## Task instructions
Check each line of the entries below for the string "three"; copy every line where it appears.

Records from a data collection
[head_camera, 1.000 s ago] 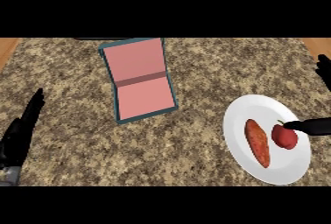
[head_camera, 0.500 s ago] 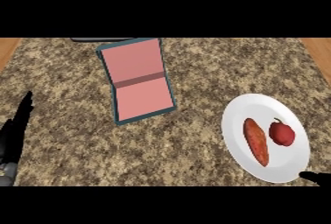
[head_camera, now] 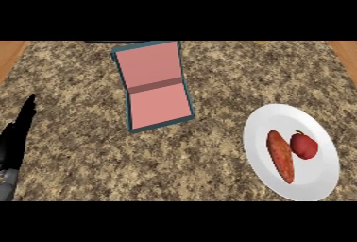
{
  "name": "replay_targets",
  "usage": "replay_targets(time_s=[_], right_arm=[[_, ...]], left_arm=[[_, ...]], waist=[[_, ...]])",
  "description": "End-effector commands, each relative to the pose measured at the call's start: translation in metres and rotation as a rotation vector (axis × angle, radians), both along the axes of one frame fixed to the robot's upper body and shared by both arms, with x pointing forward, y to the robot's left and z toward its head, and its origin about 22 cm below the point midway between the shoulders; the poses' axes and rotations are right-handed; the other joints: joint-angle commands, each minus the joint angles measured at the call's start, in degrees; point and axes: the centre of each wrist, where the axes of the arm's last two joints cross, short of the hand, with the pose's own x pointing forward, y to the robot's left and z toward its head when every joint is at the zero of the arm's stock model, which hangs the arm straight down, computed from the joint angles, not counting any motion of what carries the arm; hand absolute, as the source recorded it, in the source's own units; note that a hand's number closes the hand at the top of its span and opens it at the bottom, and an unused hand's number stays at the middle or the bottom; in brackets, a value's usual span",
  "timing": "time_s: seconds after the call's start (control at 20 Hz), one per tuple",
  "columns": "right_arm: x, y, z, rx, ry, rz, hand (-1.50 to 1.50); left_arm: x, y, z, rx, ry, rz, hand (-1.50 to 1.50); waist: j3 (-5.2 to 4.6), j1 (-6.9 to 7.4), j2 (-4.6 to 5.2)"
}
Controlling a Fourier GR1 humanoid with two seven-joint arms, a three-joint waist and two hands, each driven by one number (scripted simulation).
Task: Pick the bell pepper from the plate and place it in the cardboard box
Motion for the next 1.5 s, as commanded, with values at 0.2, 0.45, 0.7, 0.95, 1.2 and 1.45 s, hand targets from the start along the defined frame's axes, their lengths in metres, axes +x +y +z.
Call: replay_targets(time_s=[0.2,0.45,0.7,0.95,1.2,1.45], right_arm=[[0.036,0.030,0.046,-0.258,0.307,0.000,-1.50],[0.071,0.069,0.034,-0.287,0.425,0.026,-1.50],[0.098,0.084,0.037,-0.351,0.466,-0.009,-1.50],[0.083,0.084,0.024,-0.332,0.468,0.005,-1.50],[0.094,0.103,0.018,-0.337,0.472,0.018,-1.50],[0.081,0.101,0.027,-0.301,0.465,0.047,-1.50]], left_arm=[[-0.002,-0.007,-0.001,0.000,-0.004,-0.006,0.00],[0.002,-0.005,0.000,0.007,0.005,-0.010,0.00],[0.009,-0.010,0.009,0.016,-0.008,-0.016,0.00],[0.008,-0.001,-0.015,0.012,0.002,0.011,0.00],[0.011,-0.018,-0.015,0.007,0.010,0.002,0.00],[0.015,-0.002,0.005,0.000,0.012,0.004,0.00]], waist=[[-0.03,0.77,-0.06],[0.06,0.98,0.06],[0.09,0.80,0.06],[0.06,-0.07,-0.05],[0.07,-0.02,-0.03],[0.06,-0.17,-0.08]])
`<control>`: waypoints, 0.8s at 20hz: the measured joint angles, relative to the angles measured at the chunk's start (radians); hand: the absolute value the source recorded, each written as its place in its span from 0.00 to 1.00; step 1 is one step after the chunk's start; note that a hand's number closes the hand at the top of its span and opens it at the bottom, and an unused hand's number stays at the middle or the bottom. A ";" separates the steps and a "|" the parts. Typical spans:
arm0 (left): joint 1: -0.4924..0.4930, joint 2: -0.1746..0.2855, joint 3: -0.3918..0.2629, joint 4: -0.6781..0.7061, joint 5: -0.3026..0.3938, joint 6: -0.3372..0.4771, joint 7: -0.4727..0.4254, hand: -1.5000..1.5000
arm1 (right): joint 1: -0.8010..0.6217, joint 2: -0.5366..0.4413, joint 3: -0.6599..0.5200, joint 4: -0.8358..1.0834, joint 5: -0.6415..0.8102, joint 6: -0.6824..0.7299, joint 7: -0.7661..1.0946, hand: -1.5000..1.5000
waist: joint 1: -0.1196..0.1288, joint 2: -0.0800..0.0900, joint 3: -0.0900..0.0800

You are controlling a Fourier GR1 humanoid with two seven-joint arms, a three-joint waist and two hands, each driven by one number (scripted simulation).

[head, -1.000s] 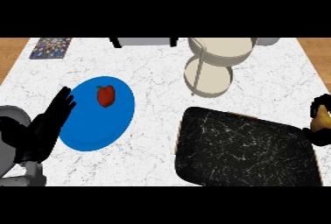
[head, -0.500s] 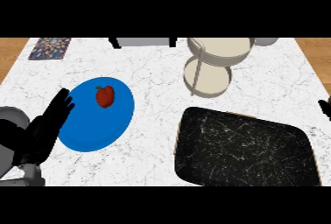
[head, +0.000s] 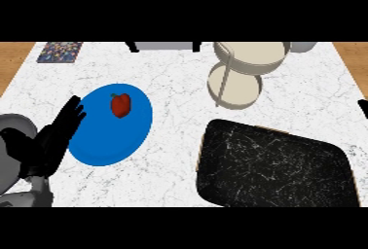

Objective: Pick the pear from the tray and place it in the tiered basket

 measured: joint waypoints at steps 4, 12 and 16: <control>-0.014 -0.020 -0.011 0.010 -0.013 0.001 -0.003 0.50 | -0.117 0.043 0.063 -0.061 0.042 0.024 0.146 1.00 | 0.010 0.002 0.000; -0.015 -0.031 -0.012 -0.022 -0.026 0.002 0.031 0.50 | -0.379 0.205 0.198 0.002 0.163 0.054 0.365 1.00 | 0.020 0.003 0.000; -0.010 -0.025 0.003 -0.016 -0.025 -0.016 0.015 0.50 | -0.480 0.295 0.231 0.112 0.228 0.059 0.391 1.00 | 0.021 0.004 0.000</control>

## Completed task
Controlling a Fourier GR1 humanoid with two seven-joint arms, a three-joint waist and two hands, each driven by one number (scripted simulation).
You are controlling a Fourier GR1 humanoid with two seven-joint arms, a three-joint waist and two hands, each driven by one number (scripted simulation).

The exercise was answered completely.